In the records, find each line where "camera" occurs, and copy it.

Start of ENTRIES SHOWN

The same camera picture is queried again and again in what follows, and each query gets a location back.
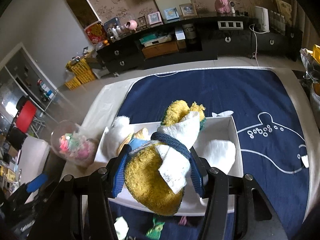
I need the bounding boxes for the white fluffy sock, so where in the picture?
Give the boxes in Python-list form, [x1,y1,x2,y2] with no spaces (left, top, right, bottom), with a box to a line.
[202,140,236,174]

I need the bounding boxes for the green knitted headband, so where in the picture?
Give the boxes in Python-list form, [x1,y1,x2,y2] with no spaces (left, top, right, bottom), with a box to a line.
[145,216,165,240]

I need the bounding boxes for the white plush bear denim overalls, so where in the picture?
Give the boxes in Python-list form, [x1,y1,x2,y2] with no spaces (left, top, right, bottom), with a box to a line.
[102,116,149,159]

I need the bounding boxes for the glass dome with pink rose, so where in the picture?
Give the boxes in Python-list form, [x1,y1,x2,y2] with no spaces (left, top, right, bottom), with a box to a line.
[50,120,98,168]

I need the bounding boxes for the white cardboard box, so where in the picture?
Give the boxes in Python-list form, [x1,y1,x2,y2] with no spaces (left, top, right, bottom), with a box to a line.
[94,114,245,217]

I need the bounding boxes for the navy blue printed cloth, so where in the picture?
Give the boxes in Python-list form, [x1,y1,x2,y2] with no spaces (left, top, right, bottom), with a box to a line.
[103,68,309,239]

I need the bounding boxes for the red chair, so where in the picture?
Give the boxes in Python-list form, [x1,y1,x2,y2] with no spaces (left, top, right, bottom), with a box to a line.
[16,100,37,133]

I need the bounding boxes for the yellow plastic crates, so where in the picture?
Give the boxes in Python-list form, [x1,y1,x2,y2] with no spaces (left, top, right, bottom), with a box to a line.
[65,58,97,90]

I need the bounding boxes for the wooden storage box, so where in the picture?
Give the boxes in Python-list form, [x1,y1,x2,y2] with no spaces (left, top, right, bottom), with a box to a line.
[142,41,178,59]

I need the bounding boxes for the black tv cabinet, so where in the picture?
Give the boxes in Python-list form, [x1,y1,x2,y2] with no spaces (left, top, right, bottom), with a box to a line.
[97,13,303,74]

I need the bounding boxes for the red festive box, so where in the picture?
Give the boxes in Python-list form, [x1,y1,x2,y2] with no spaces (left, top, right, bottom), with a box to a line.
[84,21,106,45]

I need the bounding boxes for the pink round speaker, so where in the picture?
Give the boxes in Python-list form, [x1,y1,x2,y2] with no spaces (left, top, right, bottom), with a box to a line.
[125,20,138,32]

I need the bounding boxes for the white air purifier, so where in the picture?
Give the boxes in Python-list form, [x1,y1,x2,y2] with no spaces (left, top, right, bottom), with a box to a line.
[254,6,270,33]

End of ENTRIES SHOWN
Start of ENTRIES SHOWN

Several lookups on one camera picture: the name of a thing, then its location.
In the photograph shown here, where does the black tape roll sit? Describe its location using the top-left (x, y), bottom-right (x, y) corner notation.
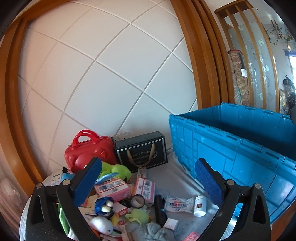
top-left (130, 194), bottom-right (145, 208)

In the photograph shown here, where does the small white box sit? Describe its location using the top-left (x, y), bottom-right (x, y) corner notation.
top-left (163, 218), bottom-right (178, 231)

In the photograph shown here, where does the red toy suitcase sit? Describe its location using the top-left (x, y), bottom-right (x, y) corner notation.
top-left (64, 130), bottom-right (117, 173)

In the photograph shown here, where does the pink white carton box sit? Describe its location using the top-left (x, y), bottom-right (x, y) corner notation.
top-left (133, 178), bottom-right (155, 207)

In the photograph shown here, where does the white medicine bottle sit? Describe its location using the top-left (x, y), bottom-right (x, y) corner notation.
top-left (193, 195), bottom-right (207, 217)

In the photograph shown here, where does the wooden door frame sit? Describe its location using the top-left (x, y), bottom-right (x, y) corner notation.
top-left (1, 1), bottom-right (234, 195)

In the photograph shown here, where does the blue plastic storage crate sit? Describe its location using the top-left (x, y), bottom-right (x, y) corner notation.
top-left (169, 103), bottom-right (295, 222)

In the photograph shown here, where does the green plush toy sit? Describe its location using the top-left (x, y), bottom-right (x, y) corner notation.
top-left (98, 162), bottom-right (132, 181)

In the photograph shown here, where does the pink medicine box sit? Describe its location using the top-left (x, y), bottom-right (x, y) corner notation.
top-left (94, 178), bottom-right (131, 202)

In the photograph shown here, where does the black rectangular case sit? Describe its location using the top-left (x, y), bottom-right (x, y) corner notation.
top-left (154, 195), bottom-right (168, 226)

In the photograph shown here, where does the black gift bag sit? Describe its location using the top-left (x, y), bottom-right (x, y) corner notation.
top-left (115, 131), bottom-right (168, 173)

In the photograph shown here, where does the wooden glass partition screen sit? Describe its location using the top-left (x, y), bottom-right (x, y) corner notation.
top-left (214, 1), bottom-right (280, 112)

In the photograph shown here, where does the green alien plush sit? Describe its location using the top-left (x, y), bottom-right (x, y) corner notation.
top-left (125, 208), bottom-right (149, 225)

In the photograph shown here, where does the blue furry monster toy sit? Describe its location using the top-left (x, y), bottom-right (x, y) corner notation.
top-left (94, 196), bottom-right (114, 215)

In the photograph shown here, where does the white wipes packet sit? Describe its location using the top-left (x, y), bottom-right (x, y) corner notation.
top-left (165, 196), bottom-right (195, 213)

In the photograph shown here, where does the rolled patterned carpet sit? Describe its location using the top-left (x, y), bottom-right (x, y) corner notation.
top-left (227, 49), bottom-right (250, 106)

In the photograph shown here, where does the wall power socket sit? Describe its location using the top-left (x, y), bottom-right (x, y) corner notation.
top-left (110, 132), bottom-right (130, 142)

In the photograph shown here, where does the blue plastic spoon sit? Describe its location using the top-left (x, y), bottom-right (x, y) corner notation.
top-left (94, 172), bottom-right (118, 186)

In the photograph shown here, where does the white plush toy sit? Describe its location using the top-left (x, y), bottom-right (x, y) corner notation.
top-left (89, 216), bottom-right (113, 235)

End of ENTRIES SHOWN

→ **RESPONSE TO THE TASK**:
The same camera picture is queried again and again in what follows, and each query gets a location back.
Several lookups on one camera picture: the name of a thing, then its location.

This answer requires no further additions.